RETINA

The retina is a light-sensitive layer of tissue that lines the inside of the eye and sends visual messages through the optic nerve to the brain. There are several diseases that affect the retina, including:

Diabetic Retinopathy – it is caused by changes in the blood vessels in the retina from diabetes. Blood vessels may swell and leak fluid causing swelling and other problems. All people with diabetes are at risk for this disease, which is why everyone with diabetes should have a dilated eye exam every year. Good control of blood sugar levels can slow the onset and progression of this eye disease.

Age related macular degeneration – it causes damage to the macula, a small spot near the center of the retina and the part of the eye needed for sharp, central vision, which allows the ability to see objects that are straight ahead. By itself it does not lead to complete blindness, but it can cause the loss of central vision.

Macular hole – it is a small break in the macula of the retina. The size of the hole and its location determines how much vision will be affected. Some macular holes can seal themselves and require no treatment but surgery is necessary in many cases to help improve vision.

Epiretinal membrane (also known as Macular pucker) – it is scar tissue that forms on the macula caused by tugging on the retina from shrinking vitreous.

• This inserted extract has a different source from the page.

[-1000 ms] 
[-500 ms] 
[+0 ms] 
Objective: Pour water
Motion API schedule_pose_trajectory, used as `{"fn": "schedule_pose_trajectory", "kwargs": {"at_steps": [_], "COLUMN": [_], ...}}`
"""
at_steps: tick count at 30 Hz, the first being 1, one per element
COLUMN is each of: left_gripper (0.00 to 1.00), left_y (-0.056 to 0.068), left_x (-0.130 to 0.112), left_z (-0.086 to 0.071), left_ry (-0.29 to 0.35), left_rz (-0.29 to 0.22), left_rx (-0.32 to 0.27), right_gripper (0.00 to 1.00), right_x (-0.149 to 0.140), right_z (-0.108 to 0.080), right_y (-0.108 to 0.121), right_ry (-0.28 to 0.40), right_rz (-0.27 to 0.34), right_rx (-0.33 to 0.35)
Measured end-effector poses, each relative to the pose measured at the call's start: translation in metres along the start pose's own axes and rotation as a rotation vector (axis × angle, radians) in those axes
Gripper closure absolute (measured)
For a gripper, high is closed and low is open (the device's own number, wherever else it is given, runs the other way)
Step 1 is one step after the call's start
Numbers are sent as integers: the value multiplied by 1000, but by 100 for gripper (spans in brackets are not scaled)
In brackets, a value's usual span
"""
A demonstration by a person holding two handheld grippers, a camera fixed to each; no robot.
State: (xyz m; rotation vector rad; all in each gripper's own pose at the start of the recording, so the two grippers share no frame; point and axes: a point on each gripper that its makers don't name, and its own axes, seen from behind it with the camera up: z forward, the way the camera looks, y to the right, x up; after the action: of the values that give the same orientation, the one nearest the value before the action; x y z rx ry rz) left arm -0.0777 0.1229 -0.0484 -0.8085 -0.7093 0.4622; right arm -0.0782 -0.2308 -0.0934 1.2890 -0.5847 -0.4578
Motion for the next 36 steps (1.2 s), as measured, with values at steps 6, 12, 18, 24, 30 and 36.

As a part of the aging process, the vitreous separates from the retina; it can cause microscopic damage to the retina. As the retina heals, the resulting scar tissue can cause an epiretinal membrane.

Retinal detachment – it is when the retina is lifted or pulled from its normal position. A tear or break in the retina can allow fluid to get under the retina and separate it from the pigmented cell layer that nourishes the retina. Retinal diseases such as inflammatory disorders and trauma to the eye can cause a detachment. Traction from scar tissue can also cause the retina to become detached but this type is less common.

Vitreous

Most of the eye’s interior is filled with vitreous, a gel-like substance that helps the eye maintain a round shape. It is made up of 99% water and the remaining 1% is made up of collagen and hyaluronic acid, giving it a gelatinous consistency and optical clarity.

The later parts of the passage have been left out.